Beta Crateris

Observation data Epoch J2000.0 Equinox J2000.0 (ICRS)
- Constellation: Crater
- Right ascension: 11^{h} 11^{m} 39.479^{s}
- Declination: −22° 49′ 33.053″
- Apparent magnitude (V): 4.46 (4.61 + 13.40)

Characteristics
- Spectral type: A2 III + DA1.4
- U−B color index: +0.05
- B−V color index: +0.025±0.004

Astrometry
- Radial velocity (R_{v}): +5.6±0.5 km/s
- Proper motion (μ): RA: +7.827 mas/yr Dec.: −102.911 mas/yr
- Parallax (π): 10.3043±0.1166 mas
- Distance: 317 ± 4 ly (97 ± 1 pc)
- Absolute magnitude (M_{V}): −0.62 + 8.19

Details
- Luminosity: 147 L_{☉}
- Surface gravity (log g): 3.5 cgs
- Temperature: 8,830 K
- Rotational velocity (v sin i): 49 km/s

β Crt B
- Mass: 0.43 M_{☉}
- Radius: 0.027 R_{☉}
- Surface gravity (log g): 7.40 cgs
- Temperature: 36,885 K
- Other designations: β Crt, 11 Crateris, BD−22° 3095, FK5 421, GC 15385, HD 97277, HIP 54682, HR 4343, SAO 179624, WD 1109-225

Database references
- SIMBAD: data

= Beta Crateris =

Binary star system in the constellation Crater

Beta Crateris is a binary star system in the southern constellation of Crater. Its name is a Bayer designation that is Latinized from β Crateris and abbreviated Beta Crt or β Crt. This system visible to the naked eye as a point of light with an apparent visual magnitude of 4.46. Based upon an annual parallax shift of 10.30 mas as seen from Earth, it is located at a distance of approximately 317 ly from the Sun.

==Properties==
This is an astrometric binary star system with an orbital period of 6.0 years and a projected separation of 8.3 AU. The orbit has an estimated semimajor axis of 9.3 AU. The primary component A is listed as an A-type giant star with a stellar classification of A2 III. However, Houk and Smith-Moore (1988) give a main sequence classification of A1 V, while Abt and Morrell (1995) list it as a subgiant star with a class of A2 IV. The spectrum shows enhanced barium, possibly as a result of a previous mass transfer event.

The companion, component B, is a white dwarf of class DA with an effective temperature of 36,885 K that has been cooling down for around four million years. It has an unusually low mass, 43% that of the Sun, suggesting that the white dwarf progenitor may have transferred matter to its companion.
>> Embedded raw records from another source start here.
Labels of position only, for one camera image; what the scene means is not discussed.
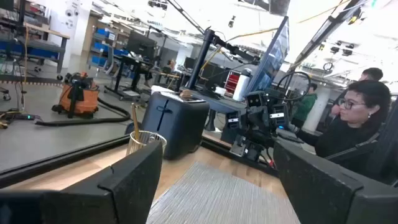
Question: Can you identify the orange shop vacuum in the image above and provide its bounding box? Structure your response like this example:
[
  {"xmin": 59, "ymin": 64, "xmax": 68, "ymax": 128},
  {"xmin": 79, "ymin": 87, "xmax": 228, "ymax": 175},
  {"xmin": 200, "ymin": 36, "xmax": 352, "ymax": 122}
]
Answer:
[{"xmin": 51, "ymin": 72, "xmax": 100, "ymax": 119}]

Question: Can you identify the shelf with blue bins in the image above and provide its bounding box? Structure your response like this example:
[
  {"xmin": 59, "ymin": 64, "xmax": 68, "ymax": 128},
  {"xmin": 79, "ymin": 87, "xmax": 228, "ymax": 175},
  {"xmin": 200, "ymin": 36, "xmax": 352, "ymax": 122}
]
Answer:
[{"xmin": 88, "ymin": 27, "xmax": 131, "ymax": 69}]

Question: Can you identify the large tilted monitor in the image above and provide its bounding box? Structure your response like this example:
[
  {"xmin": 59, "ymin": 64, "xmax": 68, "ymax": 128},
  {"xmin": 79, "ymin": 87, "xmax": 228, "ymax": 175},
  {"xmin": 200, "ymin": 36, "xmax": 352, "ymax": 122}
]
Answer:
[{"xmin": 245, "ymin": 16, "xmax": 290, "ymax": 94}]

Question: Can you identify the black monitor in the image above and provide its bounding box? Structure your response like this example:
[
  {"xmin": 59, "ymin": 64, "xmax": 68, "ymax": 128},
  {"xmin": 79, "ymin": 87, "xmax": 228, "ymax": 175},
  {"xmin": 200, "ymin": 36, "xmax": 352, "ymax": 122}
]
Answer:
[{"xmin": 126, "ymin": 30, "xmax": 158, "ymax": 62}]

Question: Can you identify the glass jar with stick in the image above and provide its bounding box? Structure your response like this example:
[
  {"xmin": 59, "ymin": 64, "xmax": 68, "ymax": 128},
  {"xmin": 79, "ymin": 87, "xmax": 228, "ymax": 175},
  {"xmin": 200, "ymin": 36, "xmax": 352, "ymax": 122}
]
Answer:
[{"xmin": 126, "ymin": 130, "xmax": 168, "ymax": 156}]

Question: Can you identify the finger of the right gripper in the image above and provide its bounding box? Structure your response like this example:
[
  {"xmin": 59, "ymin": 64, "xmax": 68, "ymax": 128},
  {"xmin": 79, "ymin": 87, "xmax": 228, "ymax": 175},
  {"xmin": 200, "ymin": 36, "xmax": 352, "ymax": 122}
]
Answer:
[
  {"xmin": 226, "ymin": 110, "xmax": 241, "ymax": 130},
  {"xmin": 269, "ymin": 104, "xmax": 290, "ymax": 130}
]

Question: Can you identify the white cylinder roll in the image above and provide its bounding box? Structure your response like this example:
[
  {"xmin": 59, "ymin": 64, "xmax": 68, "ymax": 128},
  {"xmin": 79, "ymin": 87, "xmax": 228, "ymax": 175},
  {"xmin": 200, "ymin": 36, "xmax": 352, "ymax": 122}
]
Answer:
[{"xmin": 232, "ymin": 68, "xmax": 251, "ymax": 102}]

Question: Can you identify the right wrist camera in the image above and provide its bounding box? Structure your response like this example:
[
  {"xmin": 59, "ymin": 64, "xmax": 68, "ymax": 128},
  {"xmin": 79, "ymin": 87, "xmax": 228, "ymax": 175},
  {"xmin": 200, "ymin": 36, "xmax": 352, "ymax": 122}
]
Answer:
[{"xmin": 245, "ymin": 91, "xmax": 266, "ymax": 108}]

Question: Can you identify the person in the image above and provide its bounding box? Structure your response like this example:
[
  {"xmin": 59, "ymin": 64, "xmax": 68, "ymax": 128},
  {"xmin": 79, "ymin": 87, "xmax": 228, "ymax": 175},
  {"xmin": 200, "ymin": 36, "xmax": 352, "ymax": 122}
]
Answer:
[
  {"xmin": 330, "ymin": 67, "xmax": 384, "ymax": 116},
  {"xmin": 162, "ymin": 58, "xmax": 177, "ymax": 75},
  {"xmin": 297, "ymin": 80, "xmax": 392, "ymax": 177},
  {"xmin": 292, "ymin": 83, "xmax": 318, "ymax": 128}
]

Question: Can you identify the black vacuum hose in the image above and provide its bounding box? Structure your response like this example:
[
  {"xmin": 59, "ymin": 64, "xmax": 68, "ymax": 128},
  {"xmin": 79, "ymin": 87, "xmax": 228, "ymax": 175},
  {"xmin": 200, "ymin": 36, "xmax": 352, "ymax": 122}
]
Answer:
[{"xmin": 35, "ymin": 97, "xmax": 132, "ymax": 127}]

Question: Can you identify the black rig frame beam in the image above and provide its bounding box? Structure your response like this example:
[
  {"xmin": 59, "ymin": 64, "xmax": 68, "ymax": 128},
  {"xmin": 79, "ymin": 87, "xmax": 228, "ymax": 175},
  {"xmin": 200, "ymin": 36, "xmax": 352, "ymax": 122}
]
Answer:
[{"xmin": 289, "ymin": 0, "xmax": 363, "ymax": 72}]

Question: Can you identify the black standing desk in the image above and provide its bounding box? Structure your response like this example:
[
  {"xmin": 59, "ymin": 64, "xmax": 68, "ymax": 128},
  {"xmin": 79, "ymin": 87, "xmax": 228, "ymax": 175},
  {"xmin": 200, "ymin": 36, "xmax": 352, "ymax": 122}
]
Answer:
[{"xmin": 104, "ymin": 54, "xmax": 155, "ymax": 101}]

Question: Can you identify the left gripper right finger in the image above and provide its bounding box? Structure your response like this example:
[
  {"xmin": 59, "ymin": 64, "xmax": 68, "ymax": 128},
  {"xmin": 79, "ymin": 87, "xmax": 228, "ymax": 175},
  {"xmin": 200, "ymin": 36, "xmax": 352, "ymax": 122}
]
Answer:
[{"xmin": 273, "ymin": 138, "xmax": 398, "ymax": 224}]

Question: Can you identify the toast slice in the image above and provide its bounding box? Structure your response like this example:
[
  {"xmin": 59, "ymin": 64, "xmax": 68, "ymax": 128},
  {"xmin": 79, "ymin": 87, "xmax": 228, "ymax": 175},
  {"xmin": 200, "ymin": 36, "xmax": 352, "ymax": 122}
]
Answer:
[{"xmin": 179, "ymin": 89, "xmax": 195, "ymax": 101}]

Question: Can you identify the red drawer unit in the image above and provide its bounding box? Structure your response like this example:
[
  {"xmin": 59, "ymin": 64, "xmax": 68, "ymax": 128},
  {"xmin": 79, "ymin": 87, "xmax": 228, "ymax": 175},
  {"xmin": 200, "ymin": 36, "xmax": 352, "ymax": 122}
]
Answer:
[{"xmin": 224, "ymin": 70, "xmax": 242, "ymax": 94}]

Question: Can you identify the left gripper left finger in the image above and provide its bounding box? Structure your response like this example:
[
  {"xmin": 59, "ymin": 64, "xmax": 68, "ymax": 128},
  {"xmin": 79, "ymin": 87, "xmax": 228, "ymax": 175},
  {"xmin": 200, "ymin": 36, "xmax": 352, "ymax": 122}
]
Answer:
[{"xmin": 0, "ymin": 141, "xmax": 164, "ymax": 224}]

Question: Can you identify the black table edge rail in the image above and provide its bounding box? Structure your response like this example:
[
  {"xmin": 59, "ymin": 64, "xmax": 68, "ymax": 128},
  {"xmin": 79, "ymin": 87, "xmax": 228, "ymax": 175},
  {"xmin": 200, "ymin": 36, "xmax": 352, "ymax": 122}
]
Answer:
[{"xmin": 0, "ymin": 134, "xmax": 131, "ymax": 189}]

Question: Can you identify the grey desk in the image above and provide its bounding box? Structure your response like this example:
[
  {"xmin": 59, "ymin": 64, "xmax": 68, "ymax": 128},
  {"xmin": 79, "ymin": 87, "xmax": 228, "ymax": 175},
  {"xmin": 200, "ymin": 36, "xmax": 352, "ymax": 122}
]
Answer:
[{"xmin": 179, "ymin": 86, "xmax": 249, "ymax": 114}]

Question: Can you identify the black power strip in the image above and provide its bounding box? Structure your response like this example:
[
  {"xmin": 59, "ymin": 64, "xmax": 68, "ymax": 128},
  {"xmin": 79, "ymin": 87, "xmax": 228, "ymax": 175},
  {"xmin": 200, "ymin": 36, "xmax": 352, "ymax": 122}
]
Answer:
[{"xmin": 14, "ymin": 113, "xmax": 43, "ymax": 122}]

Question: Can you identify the wooden utensil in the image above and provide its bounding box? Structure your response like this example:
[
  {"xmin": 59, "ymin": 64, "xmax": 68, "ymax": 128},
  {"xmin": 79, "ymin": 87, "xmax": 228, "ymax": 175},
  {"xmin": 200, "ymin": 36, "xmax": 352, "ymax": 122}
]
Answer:
[{"xmin": 130, "ymin": 103, "xmax": 141, "ymax": 141}]

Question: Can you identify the wooden top workbench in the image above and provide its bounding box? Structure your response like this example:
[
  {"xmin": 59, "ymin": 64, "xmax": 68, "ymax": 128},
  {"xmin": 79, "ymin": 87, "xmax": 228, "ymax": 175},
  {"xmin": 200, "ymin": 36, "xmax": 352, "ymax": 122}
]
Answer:
[{"xmin": 0, "ymin": 21, "xmax": 71, "ymax": 82}]

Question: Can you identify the grey woven placemat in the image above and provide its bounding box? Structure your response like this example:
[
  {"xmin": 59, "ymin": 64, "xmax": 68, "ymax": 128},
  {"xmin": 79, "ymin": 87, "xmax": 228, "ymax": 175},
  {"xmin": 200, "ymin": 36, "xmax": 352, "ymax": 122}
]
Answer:
[{"xmin": 146, "ymin": 161, "xmax": 301, "ymax": 224}]

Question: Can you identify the black toaster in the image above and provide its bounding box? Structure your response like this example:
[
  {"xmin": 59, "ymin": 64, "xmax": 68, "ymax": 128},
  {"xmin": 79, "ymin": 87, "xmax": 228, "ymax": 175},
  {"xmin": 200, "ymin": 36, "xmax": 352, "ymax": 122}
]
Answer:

Alternative scenarios require either the evolution of a triple star system or a binary system with a highly eccentric orbit, resulting in grazing interactions. The dwarf is a source of X-ray emission.

==Name==
This star was one of the sets assigned by the 16th-century astronomer Al Tizini to Al Sharāsīf (ألشراسيف), the Ribs (of Hydra), which included the stars from β Crateris westward through κ Hydrae.

According to the catalogue of stars in the Technical Memorandum 33-507 - A Reduced Star Catalog Containing 537 Named Stars, Al Sharāsīf were the titles for two stars: β Crateris as Al Sharasīf II and κ Hydrae as Al Sharasīf I.

In Chinese, 翼宿 (Yì Sù), meaning Wings (asterism), refers to an asterism consisting of β Crateris, α Crateris, γ Crateris, ζ Crateris, λ Crateris, ν Hydrae, η Crateris, δ Crateris, ι Crateris, κ Crateris, ε Crateris, HD 95808, HD 93833, θ Crateris, HD 102574, HD 100219, HD 99922, HD 100307, HD 96819, χ^{1} Hydrae, HD 102620 and HD 103462. Consequently, β Crateris itself is known as 翼宿十六 (Yì Sù shíliù, the Sixteenth Star of Wings.)